Pourquoi cet amendement ?

Cet amendement vise à combler un angle mort majeur de la proposition de loi : la détection précoce des agriculteurs en grande difficulté lors des contrôles administratifs.

Dans de nombreux départements, les agents de l’OFB, des DDT, des services vétérinaires ou des organismes payeurs de la PAC sont souvent les premiers, parfois les seuls, à constater des situations de détresse profonde : isolement, effondrement économique, exploitation abandonnée, comportements inhabituels ou propos inquiétants.

Pourtant, aucun dispositif national ne prévoit aujourd’hui la transmission de ces signaux faibles vers les structures capables d’intervenir rapidement.

L’amendement propose donc d’instaurer une obligation de transmission, dans des conditions respectueuses du RGPD, vers le guichet unique départemental de santé mentale agricole.

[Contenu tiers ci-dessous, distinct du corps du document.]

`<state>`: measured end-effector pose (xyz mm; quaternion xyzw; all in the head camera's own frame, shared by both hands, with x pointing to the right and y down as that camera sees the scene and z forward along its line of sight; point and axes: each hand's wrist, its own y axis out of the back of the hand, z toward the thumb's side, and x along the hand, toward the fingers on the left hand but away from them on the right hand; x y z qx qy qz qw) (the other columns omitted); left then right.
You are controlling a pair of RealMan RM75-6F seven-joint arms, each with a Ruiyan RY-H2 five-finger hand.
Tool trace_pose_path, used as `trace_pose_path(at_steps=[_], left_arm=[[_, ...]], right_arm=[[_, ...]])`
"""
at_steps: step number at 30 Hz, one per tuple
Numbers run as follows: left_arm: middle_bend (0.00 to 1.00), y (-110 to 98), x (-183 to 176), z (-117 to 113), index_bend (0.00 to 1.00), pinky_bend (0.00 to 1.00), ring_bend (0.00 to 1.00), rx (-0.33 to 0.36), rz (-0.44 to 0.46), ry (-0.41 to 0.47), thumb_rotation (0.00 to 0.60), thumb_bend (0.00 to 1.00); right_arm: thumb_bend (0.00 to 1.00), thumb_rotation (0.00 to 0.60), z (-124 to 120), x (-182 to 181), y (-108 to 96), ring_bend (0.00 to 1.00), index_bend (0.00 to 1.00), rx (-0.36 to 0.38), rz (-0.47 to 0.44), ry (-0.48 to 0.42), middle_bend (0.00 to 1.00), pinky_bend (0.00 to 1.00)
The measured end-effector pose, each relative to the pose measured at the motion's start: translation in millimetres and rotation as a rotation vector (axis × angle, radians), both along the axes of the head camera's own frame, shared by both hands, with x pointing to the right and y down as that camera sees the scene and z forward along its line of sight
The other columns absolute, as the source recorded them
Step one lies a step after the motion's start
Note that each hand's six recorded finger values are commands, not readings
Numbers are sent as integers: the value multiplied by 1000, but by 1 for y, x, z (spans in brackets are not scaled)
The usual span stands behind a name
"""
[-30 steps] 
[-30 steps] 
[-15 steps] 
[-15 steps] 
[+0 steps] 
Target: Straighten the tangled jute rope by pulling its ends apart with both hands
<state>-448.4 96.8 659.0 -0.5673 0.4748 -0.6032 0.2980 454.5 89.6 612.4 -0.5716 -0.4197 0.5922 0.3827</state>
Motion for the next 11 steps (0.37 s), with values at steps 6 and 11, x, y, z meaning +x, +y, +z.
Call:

Cette mesure renforce considérablement la chaîne d’alerte et la coordination prévue par la présente proposition de loi.

Plusieurs rapports, MSA, Chambres d’agriculture, Sénat (rapport Cabanel), ont montré que les contrôles administratifs, lorsqu’ils surviennent dans un contexte économique déjà fragile, peuvent révéler ou même précipiter un risque de passage à l’acte.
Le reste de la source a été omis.